A decisão do Superior Tribunal de Justiça que permitiu aos bancos encerrar contas-correntes de forma unilateral, sem a vedação do Código de Defesa do Consumidor, é medida coerente que fortalece o compliance e seus deveres regulatórios.
A opinião é de advogados ouvidos pela revista eletrônica Consultor Jurídico, em relação à tese aprovada pela 2ª Seção do Superior Tribunal de Justiça no julgamento do Tema 1.119 dos recursos repetitivos.

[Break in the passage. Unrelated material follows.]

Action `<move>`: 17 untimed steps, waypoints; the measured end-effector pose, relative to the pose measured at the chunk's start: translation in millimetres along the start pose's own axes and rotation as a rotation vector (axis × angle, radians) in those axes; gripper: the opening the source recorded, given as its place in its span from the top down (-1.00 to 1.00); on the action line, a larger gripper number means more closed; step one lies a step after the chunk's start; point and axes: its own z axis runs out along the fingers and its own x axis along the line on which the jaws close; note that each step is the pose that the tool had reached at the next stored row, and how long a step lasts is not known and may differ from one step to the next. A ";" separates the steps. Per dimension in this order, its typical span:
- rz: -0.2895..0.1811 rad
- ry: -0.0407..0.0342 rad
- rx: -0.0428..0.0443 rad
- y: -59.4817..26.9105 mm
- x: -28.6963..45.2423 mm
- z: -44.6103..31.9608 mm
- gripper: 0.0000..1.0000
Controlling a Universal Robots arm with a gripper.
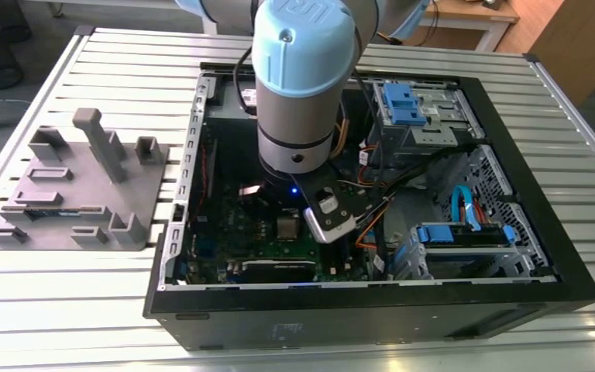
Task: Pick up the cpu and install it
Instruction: 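Place the cpu into insertion slot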
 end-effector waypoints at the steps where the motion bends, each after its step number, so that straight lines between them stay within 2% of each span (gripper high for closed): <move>1: 0.000 0.0000 0.0000 0.0 0.0 0.4 0.09; 17: 0.000 0.0001 0.0003 -0.1 0.1 2.6 0.12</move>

O colegiado transformou em tese vinculante uma posição já pacificada nas turmas: a de que não se aplica o artigo 39, inciso IX do CDC à resilição unilateral do contrato de conta-corrente bancária por iniciativa da instituição financeira.

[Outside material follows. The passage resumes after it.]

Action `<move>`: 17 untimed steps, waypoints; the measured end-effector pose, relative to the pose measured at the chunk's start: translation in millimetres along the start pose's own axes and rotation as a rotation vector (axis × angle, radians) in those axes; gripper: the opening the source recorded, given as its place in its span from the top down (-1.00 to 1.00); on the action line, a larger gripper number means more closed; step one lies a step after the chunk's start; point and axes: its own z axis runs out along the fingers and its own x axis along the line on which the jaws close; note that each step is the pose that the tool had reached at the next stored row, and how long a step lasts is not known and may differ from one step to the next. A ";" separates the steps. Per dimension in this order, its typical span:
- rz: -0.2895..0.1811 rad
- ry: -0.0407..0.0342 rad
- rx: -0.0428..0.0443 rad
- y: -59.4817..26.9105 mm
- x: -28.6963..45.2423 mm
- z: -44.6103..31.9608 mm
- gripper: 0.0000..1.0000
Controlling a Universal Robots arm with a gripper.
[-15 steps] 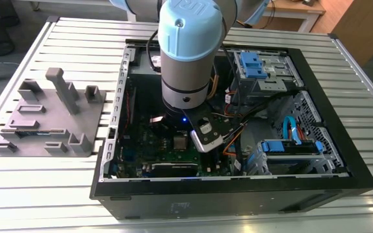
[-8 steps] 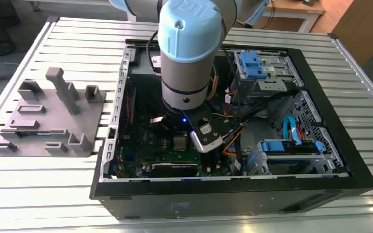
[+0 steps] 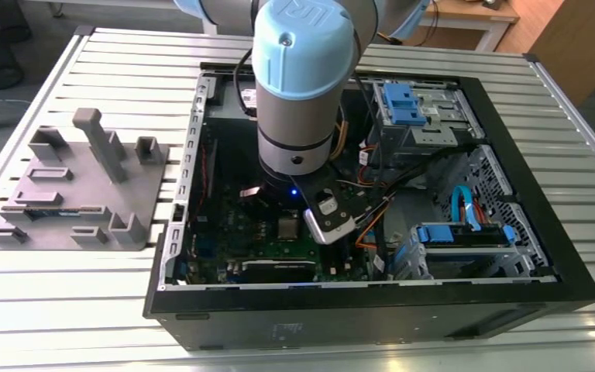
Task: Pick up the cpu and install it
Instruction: 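Place the cpu into insertion slot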
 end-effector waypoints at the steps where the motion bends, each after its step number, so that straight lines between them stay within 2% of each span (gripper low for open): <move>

Essa norma veda ao fornecer recusar a prestação de serviços diretamente a quem se disponha a adquiri-los mediante pronto pagamento.
O STJ entende que os bancos podem encerrar contas-corrente, mas não devem deixar o consumidor ao deus-dará: precisam observar a regulação do Banco Central, que exige notificação com antecedência e cumprimento de outras obrigações contratuais eventuais.
Compliance dos bancos
Arthur Mendes Lobo, especialista em Direito Bancário, sócio-fundador do escritório Wambier, Yamasaki, Bevervanço & Lobo Advogados, não vê no CDC uma obrigação de o banco manter indefinidamente a conta-corrente e o relacionamento com o cliente.
Para ele, se a movimentação, documentação ou o perfil de risco forem incompatíveis com as normas regulatórias e com as regras de segurança da instituição, o banco precisa ter a possibilidade de encerrar essa relação.
“Isso é especialmente importante porque as instituições financeiras têm obrigações de prevenção a fraudes, lavagem de dinheiro e outras irregularidades. Então, a questão não deve ser analisada apenas como uma simples recusa de prestação de serviço, mas também à luz desses deveres regulatórios.”
O advogado ainda destaca que isso não significa que o banco possa encerrar uma conta de forma arbitrária. É preciso seguir as regras aplicáveis, comunicar o cliente quando for necessário, cuidar de eventual saldo existente e ter uma justificativa adequada para a decisão.
“No fim, o CDC protege o consumidor, mas essa proteção não pode obrigar a instituição financeira a manter uma relação contratual que represente um risco para a própria instituição ou para a segurança do sistema financeiro.”
Conta-corrente na mira
Murilo Ferreira, sócio do Fragata e Antunes Advogados, especialista em Direito Bancário e coordenador de prerrogativas da Comissão de Prerrogativas da OAB-RJ, aponta que a tese do STJ remete o tema ao seu locus próprio: a regulação do Conselho Monetário Nacional e do Banco Central.
Ele enxerga um impacto duplo. Para os bancos, dá segurança jurídica para encerrar contas por critérios comerciais, de risco ou de compliance sem a necessidade de demonstrar justa causa. Para o correntista, a defesa judicial não desaparece, mas muda de fundamento.
“Deixa de bastar invocar o CDC e passa a exigir a comprovação de que a instituição descumpriu esse rito procedimental, ou, alternativamente, que a ausência de motivo disfarçou abuso de direito”, apontou, ressaltando a validade da Súmula 297 do STJ — o CDC segue aplicável a instituições financeiras.
José Carlos de Souza, advogado no escritório Schmidt, Lourenço Kingston Advogados Associados, especialista direito bancário, ressalta que a tese do STJ exige maior atenção do consumidor com notificações, inclusive pela forma como feita a normatização pelo CMN.
“O artigo 12, I, da Resolução CMN 2.025/1993 não determina a fixação de prazo mínimo, mas tão somente a obrigação de expedir ao titular da conta aviso ‘solicitando a retirada ou a regularização do saldo e a restituição dos cheques acaso em seu poder’. Ou seja, o consumidor pode ter um prazo curto para retirar valores da conta ou fazer qualquer questionamento.”
O advogado ainda aponta que a inobservância desse aviso pode trazer problemas sérios como atraso de contas em serviços atrelados, inadimplência, juros em cascata, dificuldade de levantar valores em contas encerradas e prejuízo ao histórico no relacionamento com bancos.